今まで何度も目の前を通り過ぎたが、入ることができなかった店。
そこに堂々と入り、店員は購入者として接してくれる。
「一括……でございますか?
現金で……?」
購入手続きを進めていると、店員は少し驚いた顔で言った。口には出さなかったが、あなたにそんなことができるのかと、少し顔に出ている。

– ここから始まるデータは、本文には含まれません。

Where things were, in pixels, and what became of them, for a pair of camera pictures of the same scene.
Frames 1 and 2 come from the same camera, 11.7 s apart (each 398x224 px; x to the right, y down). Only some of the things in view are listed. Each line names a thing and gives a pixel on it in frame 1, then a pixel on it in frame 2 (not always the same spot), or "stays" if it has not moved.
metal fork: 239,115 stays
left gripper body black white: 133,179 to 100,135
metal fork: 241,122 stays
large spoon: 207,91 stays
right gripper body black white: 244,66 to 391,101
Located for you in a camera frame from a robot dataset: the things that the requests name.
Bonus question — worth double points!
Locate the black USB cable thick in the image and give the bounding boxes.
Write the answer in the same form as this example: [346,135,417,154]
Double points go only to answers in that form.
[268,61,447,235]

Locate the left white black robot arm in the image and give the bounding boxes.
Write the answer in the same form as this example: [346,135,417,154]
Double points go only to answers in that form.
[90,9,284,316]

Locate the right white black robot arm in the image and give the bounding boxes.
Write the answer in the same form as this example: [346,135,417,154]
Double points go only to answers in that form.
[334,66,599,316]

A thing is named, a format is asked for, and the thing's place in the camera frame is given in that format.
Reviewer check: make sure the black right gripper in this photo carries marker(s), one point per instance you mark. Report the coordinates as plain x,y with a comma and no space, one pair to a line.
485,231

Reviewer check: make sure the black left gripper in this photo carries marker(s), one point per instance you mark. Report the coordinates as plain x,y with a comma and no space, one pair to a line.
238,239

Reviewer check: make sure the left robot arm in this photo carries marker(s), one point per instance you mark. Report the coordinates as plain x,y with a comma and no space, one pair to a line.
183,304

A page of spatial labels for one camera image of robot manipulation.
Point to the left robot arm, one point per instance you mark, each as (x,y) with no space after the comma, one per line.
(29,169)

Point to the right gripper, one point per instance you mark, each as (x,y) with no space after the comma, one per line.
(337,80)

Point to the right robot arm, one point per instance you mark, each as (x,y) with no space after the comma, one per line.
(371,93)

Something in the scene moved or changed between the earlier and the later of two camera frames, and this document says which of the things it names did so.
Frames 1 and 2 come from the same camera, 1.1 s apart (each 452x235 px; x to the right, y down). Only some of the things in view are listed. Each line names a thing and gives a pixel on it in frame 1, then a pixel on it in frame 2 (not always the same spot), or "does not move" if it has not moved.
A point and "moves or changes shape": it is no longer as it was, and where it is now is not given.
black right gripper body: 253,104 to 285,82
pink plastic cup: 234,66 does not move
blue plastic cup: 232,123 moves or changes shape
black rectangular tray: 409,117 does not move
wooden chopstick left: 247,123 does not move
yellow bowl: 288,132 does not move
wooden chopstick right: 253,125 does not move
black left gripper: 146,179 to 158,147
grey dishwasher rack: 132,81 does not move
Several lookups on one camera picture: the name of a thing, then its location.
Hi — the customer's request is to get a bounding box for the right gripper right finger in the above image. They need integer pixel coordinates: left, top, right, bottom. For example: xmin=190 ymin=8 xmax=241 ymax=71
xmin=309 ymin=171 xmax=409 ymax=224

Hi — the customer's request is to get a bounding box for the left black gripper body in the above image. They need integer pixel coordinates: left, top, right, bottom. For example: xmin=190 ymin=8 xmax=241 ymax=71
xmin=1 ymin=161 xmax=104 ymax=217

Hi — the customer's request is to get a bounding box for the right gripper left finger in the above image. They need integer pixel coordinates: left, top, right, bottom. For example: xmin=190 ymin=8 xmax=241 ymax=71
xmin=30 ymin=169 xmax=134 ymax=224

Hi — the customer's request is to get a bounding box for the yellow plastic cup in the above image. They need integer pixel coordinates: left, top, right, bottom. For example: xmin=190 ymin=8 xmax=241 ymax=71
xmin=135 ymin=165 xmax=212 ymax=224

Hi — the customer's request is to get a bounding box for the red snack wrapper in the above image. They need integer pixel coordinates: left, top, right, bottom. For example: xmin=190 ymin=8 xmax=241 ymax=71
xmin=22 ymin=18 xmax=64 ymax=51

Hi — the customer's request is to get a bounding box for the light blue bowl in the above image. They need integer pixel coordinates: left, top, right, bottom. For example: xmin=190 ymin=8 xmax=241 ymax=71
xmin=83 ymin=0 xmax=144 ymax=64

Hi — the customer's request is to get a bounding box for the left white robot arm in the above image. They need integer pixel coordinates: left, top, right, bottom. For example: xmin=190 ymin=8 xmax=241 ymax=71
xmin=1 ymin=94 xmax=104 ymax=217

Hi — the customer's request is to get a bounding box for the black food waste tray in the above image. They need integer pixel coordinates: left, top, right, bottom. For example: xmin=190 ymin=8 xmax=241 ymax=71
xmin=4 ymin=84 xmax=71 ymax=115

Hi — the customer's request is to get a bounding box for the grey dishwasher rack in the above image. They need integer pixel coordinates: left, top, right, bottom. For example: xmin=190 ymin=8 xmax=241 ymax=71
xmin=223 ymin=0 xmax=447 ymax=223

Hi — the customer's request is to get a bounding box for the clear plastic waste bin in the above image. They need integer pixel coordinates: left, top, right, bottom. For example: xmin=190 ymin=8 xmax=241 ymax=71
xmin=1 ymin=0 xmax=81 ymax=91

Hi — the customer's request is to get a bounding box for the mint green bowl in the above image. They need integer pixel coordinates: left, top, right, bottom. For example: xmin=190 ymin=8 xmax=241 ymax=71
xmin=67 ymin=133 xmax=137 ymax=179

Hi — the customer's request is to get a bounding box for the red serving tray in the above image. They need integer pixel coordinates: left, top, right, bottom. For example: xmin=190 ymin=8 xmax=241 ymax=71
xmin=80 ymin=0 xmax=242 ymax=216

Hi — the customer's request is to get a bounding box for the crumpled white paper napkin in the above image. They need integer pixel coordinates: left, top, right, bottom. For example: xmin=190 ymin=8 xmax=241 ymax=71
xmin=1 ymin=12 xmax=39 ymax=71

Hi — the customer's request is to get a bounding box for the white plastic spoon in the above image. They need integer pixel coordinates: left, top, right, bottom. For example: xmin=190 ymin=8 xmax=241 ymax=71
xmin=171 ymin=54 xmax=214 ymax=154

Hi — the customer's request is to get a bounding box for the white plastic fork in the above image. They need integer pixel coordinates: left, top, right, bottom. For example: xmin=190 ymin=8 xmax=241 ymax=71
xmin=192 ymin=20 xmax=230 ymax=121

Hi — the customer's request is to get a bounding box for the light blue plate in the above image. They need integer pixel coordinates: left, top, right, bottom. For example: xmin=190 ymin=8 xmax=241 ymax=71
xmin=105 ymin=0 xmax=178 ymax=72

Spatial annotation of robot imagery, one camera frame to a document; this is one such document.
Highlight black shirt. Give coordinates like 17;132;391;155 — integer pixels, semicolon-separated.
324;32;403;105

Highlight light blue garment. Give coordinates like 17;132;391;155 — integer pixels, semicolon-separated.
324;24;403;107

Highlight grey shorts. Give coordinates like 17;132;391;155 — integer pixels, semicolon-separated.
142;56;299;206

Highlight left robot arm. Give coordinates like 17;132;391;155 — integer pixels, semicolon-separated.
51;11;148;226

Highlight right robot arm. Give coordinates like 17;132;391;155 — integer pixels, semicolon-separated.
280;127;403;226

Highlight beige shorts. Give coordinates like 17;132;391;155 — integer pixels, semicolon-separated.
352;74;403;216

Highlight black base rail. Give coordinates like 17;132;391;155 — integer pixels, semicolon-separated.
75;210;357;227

「とりあえず、今手元にある500万を置いていきます。残りは明日、持ってきますので、購入手続きを進めてください」
そう言って、内野はバッグから無造作に札束を取り出すと、店員の目の前に置いた。
「あ……はい……かしこまりました」
予想外のことに、少し戸惑ったようだったが、店員は目の前の札束を見ると、支払いは問題ないと判断したようで、手続きはそのままスムーズに進んだ。
金があるだけで、周囲の態度は変わる。
キャバクラに行けば、今まではすぐにいなくなってしまった女も、何度でも指名してそばに置いておける。
何でもできる、何でも……
すべてが意のまま……
内野は、思わず笑い出したい気持ちを抑えて、その後も様々な店を回った。
そして夜になると、黒岩との約束の場所へ向かった。